Where in the data below does the word "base" appear? Copy each line that holds it.

─── STORED DATA

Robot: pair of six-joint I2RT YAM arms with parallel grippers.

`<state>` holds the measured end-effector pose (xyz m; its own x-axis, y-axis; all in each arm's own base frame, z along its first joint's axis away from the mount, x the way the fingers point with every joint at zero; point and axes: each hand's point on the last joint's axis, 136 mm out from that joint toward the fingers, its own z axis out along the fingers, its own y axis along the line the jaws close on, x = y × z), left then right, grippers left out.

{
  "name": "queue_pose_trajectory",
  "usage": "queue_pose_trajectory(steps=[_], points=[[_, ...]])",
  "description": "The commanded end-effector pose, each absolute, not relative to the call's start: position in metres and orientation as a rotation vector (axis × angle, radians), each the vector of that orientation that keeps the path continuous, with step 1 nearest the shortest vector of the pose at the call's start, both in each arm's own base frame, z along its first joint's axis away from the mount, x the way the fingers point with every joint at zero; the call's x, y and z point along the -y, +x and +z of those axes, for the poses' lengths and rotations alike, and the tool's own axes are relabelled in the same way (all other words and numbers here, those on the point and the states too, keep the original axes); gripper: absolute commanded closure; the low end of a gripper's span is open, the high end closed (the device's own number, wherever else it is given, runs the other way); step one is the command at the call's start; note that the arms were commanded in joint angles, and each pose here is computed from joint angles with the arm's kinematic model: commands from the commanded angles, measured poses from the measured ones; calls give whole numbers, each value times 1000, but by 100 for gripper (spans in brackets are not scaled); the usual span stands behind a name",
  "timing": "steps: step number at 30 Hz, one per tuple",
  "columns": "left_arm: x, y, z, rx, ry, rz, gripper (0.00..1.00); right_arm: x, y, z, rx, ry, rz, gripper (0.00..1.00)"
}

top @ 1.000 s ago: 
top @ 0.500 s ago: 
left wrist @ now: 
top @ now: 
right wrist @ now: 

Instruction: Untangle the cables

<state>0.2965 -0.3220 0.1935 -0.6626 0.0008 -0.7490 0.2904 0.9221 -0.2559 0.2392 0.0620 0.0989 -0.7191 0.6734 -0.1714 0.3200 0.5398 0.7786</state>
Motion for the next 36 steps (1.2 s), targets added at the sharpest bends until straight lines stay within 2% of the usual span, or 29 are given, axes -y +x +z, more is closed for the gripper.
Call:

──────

### OUTPUT FOR THIS EXERCISE
`<state>` holds the measured end-effector pose (xyz m; its own x-axis, y-axis; all in each arm's own base frame, z along its first joint's axis away from the mount, x the way the fingers point with every joint at zero; point and axes: each hand's point on the last joint's axis, 136 mm out from that joint toward the fingers, its own z axis out along the fingers, its own y axis along the line the jaws close on, x = y × z), left then right, grippers left out.
  "description": "The commanded end-effector pose, each absolute, not relative to the call's start: position in metres and orientation as a rotation vector (axis × angle, radians), each the vector of that orientation that keeps the path continuous, with step 1 nearest the shortest vector of the pose at the call's start, both in each arm's own base frame, z along its first joint's axis away from the mount, x the way the fingers point with every joint at zero; the call's x, y and z point along the -y, +x and +z of those axes, for the poses' lengths and rotations alike, and the tool's own axes are relabelled in the same way (all other words and numbers here, those on the point and the states too, keep the original axes); gripper: absolute commanded closure; the low end of a gripper's span is open, the high end closed (the device's own number, wherever else it is given, runs the other way); step one is the command at the call's start; note that the arms were commanded in joint angles, and each pose here is computed from joint angles with the arm's kinematic model: commands from the commanded angles, measured poses from the measured ones; calls give whole numbers, each value times 1000, but by 100 for gripper (spans in brackets are not scaled); the usual span stands behind a name",

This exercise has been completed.